*** Opening PROVIDED ENTRIES ***

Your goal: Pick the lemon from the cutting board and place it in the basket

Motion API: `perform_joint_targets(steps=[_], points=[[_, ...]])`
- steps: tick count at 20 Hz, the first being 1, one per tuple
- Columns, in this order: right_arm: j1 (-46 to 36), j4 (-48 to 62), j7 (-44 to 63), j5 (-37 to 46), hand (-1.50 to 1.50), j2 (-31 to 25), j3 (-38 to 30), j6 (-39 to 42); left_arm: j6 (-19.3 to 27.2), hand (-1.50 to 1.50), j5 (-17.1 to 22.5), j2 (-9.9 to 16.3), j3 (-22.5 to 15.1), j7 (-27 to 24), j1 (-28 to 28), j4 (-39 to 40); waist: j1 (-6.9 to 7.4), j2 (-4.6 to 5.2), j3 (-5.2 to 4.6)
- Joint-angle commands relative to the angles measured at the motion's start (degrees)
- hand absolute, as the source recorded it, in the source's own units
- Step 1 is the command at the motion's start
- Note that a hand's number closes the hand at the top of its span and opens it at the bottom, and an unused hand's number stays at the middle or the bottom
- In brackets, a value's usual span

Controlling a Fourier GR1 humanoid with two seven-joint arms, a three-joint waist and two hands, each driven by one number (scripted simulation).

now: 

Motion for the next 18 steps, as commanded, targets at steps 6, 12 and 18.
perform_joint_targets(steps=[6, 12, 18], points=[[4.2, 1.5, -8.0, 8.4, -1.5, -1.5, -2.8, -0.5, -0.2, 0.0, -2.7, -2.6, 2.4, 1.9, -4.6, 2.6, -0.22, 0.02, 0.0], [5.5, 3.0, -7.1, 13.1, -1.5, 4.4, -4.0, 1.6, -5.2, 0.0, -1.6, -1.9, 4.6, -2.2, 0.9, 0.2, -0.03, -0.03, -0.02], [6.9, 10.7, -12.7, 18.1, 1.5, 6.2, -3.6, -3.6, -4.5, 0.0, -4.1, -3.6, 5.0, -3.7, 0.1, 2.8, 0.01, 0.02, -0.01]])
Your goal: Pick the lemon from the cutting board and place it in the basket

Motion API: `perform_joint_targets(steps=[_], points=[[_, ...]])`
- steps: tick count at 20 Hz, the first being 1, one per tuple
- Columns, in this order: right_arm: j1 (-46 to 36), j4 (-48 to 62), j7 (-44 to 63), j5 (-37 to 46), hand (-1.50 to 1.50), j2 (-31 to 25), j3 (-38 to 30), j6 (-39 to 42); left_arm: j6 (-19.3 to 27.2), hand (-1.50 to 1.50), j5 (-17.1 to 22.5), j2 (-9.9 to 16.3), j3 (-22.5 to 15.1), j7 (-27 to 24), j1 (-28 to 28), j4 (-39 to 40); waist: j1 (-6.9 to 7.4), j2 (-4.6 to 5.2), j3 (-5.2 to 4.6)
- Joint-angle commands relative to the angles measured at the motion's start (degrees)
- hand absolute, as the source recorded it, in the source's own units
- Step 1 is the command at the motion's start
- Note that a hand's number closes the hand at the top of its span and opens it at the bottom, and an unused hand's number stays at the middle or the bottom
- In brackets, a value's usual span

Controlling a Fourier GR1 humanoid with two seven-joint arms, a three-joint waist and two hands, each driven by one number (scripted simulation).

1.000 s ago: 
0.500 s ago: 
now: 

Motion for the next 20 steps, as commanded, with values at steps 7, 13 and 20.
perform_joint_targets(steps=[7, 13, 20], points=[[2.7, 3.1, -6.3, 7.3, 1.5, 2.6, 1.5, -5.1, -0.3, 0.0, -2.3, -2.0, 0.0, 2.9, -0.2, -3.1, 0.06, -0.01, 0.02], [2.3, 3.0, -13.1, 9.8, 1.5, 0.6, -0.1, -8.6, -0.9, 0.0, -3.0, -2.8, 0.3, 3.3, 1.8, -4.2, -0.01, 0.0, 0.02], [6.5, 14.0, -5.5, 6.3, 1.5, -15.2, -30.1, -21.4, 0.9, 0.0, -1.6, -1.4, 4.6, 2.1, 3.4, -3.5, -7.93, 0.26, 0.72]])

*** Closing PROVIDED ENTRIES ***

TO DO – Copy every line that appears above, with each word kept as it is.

WORKED SOLUTION –
Your goal: Pick the lemon from the cutting board and place it in the basket

Motion API: `perform_joint_targets(steps=[_], points=[[_, ...]])`
- steps: tick count at 20 Hz, the first being 1, one per tuple
- Columns, in this order: right_arm: j1 (-46 to 36), j4 (-48 to 62), j7 (-44 to 63), j5 (-37 to 46), hand (-1.50 to 1.50), j2 (-31 to 25), j3 (-38 to 30), j6 (-39 to 42); left_arm: j6 (-19.3 to 27.2), hand (-1.50 to 1.50), j5 (-17.1 to 22.5), j2 (-9.9 to 16.3), j3 (-22.5 to 15.1), j7 (-27 to 24), j1 (-28 to 28), j4 (-39 to 40); waist: j1 (-6.9 to 7.4), j2 (-4.6 to 5.2), j3 (-5.2 to 4.6)
- Joint-angle commands relative to the angles measured at the motion's start (degrees)
- hand absolute, as the source recorded it, in the source's own units
- Step 1 is the command at the motion's start
- Note that a hand's number closes the hand at the top of its span and opens it at the bottom, and an unused hand's number stays at the middle or the bottom
- In brackets, a value's usual span

Controlling a Fourier GR1 humanoid with two seven-joint arms, a three-joint waist and two hands, each driven by one number (scripted simulation).

now: 

Motion for the next 18 steps, as commanded, targets at steps 6, 12 and 18.
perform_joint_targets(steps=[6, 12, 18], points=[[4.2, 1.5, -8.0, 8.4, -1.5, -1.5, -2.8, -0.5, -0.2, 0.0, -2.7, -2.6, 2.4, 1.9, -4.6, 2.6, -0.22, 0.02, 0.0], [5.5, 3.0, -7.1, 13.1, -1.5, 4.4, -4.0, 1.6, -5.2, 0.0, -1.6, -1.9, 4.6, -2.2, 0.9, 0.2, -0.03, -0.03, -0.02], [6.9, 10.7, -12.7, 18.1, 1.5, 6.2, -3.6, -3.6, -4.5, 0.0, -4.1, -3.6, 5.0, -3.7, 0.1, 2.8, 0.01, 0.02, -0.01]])
Your goal: Pick the lemon from the cutting board and place it in the basket

Motion API: `perform_joint_targets(steps=[_], points=[[_, ...]])`
- steps: tick count at 20 Hz, the first being 1, one per tuple
- Columns, in this order: right_arm: j1 (-46 to 36), j4 (-48 to 62), j7 (-44 to 63), j5 (-37 to 46), hand (-1.50 to 1.50), j2 (-31 to 25), j3 (-38 to 30), j6 (-39 to 42); left_arm: j6 (-19.3 to 27.2), hand (-1.50 to 1.50), j5 (-17.1 to 22.5), j2 (-9.9 to 16.3), j3 (-22.5 to 15.1), j7 (-27 to 24), j1 (-28 to 28), j4 (-39 to 40); waist: j1 (-6.9 to 7.4), j2 (-4.6 to 5.2), j3 (-5.2 to 4.6)
- Joint-angle commands relative to the angles measured at the motion's start (degrees)
- hand absolute, as the source recorded it, in the source's own units
- Step 1 is the command at the motion's start
- Note that a hand's number closes the hand at the top of its span and opens it at the bottom, and an unused hand's number stays at the middle or the bottom
- In brackets, a value's usual span

Controlling a Fourier GR1 humanoid with two seven-joint arms, a three-joint waist and two hands, each driven by one number (scripted simulation).

1.000 s ago: 
0.500 s ago: 
now: 

Motion for the next 20 steps, as commanded, with values at steps 7, 13 and 20.
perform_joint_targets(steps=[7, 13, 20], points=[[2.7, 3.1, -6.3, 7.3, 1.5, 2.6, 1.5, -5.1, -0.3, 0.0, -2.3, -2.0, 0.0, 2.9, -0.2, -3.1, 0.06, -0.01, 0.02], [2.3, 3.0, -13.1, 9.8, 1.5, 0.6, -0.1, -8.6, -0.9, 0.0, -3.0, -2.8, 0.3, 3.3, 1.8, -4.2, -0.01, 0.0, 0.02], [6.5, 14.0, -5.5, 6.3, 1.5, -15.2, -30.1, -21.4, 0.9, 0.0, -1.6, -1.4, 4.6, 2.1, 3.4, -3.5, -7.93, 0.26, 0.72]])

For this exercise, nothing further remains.